Eventually she got tired of asking and gave up. When the house went to auction, it failed to sell. Twice. It was eventually offered to the city’s Land Bank, who sold it to Write A House the following year.

I moved in a year later.


When I brought my lawsuit forward in 2019 to claim the house’s title, Tomeka fought it with everything she had.

“We went to housing court twice, because the first time, I told the judge I wanted to look over the documents. He was like, ‘Do you want to sign?’ and I was like, ‘No, I wanna take time.’ I made another court date. That’s when I tried to do some more research,” she says.
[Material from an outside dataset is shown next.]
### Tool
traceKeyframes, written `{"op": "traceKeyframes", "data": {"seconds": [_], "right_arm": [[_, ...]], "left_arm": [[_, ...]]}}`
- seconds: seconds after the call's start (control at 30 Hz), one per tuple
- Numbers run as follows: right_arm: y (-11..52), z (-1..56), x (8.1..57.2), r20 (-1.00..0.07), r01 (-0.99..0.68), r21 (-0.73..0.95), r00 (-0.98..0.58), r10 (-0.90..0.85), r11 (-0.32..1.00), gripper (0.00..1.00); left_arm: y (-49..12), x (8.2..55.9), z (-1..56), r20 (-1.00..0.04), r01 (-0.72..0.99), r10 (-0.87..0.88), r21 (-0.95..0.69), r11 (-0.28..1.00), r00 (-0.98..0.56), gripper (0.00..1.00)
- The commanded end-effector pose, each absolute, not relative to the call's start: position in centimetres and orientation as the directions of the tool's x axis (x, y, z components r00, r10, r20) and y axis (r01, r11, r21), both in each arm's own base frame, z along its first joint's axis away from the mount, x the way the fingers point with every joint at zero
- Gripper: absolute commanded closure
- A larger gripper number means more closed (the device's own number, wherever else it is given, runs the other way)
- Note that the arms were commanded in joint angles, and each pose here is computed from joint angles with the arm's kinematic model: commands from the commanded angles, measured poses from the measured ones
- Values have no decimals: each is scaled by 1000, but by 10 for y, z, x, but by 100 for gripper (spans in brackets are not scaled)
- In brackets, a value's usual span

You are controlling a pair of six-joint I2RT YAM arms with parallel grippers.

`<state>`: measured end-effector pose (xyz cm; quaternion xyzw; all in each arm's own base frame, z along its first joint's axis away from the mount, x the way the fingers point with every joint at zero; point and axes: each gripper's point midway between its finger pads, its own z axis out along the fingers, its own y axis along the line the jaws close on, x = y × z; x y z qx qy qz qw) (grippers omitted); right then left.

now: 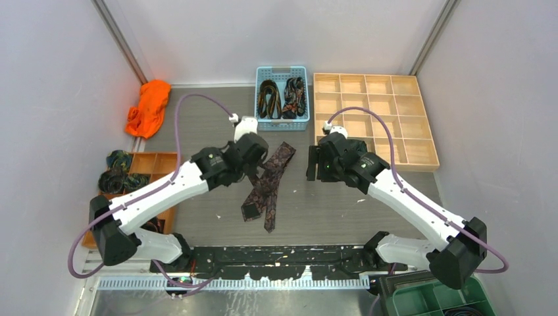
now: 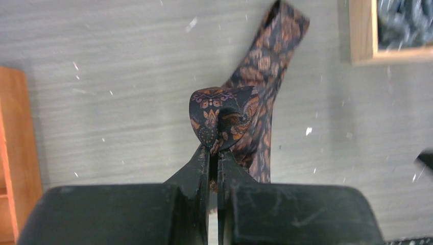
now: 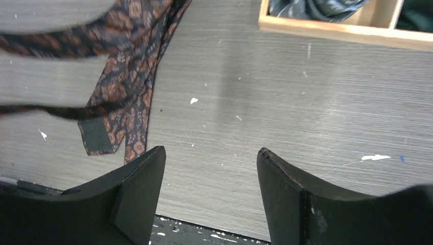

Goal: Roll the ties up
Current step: Flatten out the tie at the center of the board.

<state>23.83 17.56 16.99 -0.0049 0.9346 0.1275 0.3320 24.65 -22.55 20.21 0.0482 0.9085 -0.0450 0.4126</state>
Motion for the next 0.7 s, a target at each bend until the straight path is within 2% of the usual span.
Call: {"op": "traceKeyframes", "data": {"seconds": [0.0, 0.13, 0.3, 0.5, 0.67], "right_arm": [[207, 174, 232, -627, -167, 316, -776, 73, 934, 30], [238, 168, 218, -628, -255, 310, -778, -4, 916, 34], [291, 146, 209, -603, -352, 318, -792, -99, 880, 36], [351, 120, 216, -577, -446, 311, -791, -206, 840, 68], [395, 94, 218, -534, -499, 322, -798, -280, 805, 77]], "left_arm": [[-214, 306, 272, -867, 72, -9, -52, 996, -498, 100], [-191, 353, 302, -898, -7, -50, -52, 999, -436, 100], [-171, 394, 300, -893, -67, -88, -65, 996, -441, 100], [-149, 410, 284, -886, -115, -115, -70, 991, -449, 100], [-126, 415, 279, -882, -149, -143, -84, 985, -448, 100]]}}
“I even asked the lawyer, ‘If you want me to sign off, I should be getting some type of monetary settlement or something,’” Tomeka continues. “And the lawyers – they never said nothin’. They said, ‘Get your own lawyer.’”

Annoyance has finally crept into her voice.

“So then I was like, ‘Look. If somebody wants the house that bad …’ I just can’t keep going back and forth, around and around.”

That was when, she says, she signed the papers they gave her. Papers that conferred the title of a house that had been awarded to me.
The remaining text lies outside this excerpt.